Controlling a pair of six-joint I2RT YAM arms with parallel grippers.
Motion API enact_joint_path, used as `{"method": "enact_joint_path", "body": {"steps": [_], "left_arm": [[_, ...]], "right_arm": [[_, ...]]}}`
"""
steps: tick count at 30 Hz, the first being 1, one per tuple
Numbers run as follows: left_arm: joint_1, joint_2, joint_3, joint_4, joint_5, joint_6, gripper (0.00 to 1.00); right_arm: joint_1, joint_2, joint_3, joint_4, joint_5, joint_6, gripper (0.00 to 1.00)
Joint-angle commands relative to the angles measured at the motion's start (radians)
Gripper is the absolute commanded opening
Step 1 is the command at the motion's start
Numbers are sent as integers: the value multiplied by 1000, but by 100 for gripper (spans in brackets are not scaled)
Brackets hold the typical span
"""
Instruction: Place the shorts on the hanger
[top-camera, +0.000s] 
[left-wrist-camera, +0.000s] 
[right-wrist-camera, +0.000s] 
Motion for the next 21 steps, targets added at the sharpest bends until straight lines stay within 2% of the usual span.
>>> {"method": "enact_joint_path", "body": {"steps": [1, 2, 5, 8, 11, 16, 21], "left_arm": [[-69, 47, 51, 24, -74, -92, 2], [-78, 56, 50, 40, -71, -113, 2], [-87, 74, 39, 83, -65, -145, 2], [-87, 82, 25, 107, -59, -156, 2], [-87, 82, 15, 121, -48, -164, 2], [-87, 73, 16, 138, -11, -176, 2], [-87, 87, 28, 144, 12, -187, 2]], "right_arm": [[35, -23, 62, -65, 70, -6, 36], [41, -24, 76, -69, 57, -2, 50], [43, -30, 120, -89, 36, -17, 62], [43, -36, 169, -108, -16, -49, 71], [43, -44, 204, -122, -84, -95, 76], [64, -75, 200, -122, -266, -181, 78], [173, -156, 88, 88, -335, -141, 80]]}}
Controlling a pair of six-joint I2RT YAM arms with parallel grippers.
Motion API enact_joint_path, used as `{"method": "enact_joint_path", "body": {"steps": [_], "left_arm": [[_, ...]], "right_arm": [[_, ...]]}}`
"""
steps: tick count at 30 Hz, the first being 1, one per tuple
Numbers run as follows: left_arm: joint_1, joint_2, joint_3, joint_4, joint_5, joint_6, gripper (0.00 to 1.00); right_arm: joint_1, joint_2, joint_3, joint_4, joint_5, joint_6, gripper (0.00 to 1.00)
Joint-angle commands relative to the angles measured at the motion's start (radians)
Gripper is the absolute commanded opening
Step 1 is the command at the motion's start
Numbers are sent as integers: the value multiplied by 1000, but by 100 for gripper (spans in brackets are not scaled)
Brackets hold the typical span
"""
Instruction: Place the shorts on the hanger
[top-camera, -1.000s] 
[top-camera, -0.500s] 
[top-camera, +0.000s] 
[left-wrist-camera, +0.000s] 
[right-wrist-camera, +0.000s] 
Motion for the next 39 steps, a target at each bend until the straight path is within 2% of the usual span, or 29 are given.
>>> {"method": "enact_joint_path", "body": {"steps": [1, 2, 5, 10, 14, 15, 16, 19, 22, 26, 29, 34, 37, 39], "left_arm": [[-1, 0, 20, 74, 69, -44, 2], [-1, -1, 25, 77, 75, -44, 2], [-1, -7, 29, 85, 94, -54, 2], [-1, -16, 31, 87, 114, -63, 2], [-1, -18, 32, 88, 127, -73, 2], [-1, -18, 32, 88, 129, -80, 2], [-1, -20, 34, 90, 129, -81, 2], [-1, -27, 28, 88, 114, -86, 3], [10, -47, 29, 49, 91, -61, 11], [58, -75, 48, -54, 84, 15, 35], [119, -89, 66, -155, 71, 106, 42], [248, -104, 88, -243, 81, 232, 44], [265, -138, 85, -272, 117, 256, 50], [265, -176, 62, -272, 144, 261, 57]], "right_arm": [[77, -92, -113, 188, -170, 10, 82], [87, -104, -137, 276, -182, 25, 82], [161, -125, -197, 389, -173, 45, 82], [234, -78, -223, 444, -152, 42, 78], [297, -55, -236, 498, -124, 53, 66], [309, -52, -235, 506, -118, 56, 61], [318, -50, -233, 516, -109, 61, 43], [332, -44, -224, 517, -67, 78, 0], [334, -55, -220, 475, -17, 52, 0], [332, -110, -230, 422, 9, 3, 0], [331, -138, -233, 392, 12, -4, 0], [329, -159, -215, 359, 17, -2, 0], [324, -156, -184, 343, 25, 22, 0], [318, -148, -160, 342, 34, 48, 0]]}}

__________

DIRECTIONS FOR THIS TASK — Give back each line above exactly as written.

RESULT OF THE EXERCISE —
Controlling a pair of six-joint I2RT YAM arms with parallel grippers.
Motion API enact_joint_path, used as `{"method": "enact_joint_path", "body": {"steps": [_], "left_arm": [[_, ...]], "right_arm": [[_, ...]]}}`
"""
steps: tick count at 30 Hz, the first being 1, one per tuple
Numbers run as follows: left_arm: joint_1, joint_2, joint_3, joint_4, joint_5, joint_6, gripper (0.00 to 1.00); right_arm: joint_1, joint_2, joint_3, joint_4, joint_5, joint_6, gripper (0.00 to 1.00)
Joint-angle commands relative to the angles measured at the motion's start (radians)
Gripper is the absolute commanded opening
Step 1 is the command at the motion's start
Numbers are sent as integers: the value multiplied by 1000, but by 100 for gripper (spans in brackets are not scaled)
Brackets hold the typical span
"""
Instruction: Place the shorts on the hanger
[top-camera, +0.000s] 
[left-wrist-camera, +0.000s] 
[right-wrist-camera, +0.000s] 
Motion for the next 21 steps, targets added at the sharpest bends until straight lines stay within 2% of the usual span.
>>> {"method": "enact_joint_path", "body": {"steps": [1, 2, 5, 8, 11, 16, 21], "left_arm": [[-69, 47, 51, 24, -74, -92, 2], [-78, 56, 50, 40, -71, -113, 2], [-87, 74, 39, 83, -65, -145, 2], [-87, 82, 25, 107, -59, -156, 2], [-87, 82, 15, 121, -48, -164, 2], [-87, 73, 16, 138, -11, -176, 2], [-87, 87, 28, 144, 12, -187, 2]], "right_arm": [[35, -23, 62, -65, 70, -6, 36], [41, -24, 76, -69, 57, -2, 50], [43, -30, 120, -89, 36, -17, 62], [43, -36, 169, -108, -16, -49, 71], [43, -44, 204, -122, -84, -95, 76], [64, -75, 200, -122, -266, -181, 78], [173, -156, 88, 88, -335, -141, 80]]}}
Controlling a pair of six-joint I2RT YAM arms with parallel grippers.
Motion API enact_joint_path, used as `{"method": "enact_joint_path", "body": {"steps": [_], "left_arm": [[_, ...]], "right_arm": [[_, ...]]}}`
"""
steps: tick count at 30 Hz, the first being 1, one per tuple
Numbers run as follows: left_arm: joint_1, joint_2, joint_3, joint_4, joint_5, joint_6, gripper (0.00 to 1.00); right_arm: joint_1, joint_2, joint_3, joint_4, joint_5, joint_6, gripper (0.00 to 1.00)
Joint-angle commands relative to the angles measured at the motion's start (radians)
Gripper is the absolute commanded opening
Step 1 is the command at the motion's start
Numbers are sent as integers: the value multiplied by 1000, but by 100 for gripper (spans in brackets are not scaled)
Brackets hold the typical span
"""
Instruction: Place the shorts on the hanger
[top-camera, -1.000s] 
[top-camera, -0.500s] 
[top-camera, +0.000s] 
[left-wrist-camera, +0.000s] 
[right-wrist-camera, +0.000s] 
Motion for the next 39 steps, a target at each bend until the straight path is within 2% of the usual span, or 29 are given.
>>> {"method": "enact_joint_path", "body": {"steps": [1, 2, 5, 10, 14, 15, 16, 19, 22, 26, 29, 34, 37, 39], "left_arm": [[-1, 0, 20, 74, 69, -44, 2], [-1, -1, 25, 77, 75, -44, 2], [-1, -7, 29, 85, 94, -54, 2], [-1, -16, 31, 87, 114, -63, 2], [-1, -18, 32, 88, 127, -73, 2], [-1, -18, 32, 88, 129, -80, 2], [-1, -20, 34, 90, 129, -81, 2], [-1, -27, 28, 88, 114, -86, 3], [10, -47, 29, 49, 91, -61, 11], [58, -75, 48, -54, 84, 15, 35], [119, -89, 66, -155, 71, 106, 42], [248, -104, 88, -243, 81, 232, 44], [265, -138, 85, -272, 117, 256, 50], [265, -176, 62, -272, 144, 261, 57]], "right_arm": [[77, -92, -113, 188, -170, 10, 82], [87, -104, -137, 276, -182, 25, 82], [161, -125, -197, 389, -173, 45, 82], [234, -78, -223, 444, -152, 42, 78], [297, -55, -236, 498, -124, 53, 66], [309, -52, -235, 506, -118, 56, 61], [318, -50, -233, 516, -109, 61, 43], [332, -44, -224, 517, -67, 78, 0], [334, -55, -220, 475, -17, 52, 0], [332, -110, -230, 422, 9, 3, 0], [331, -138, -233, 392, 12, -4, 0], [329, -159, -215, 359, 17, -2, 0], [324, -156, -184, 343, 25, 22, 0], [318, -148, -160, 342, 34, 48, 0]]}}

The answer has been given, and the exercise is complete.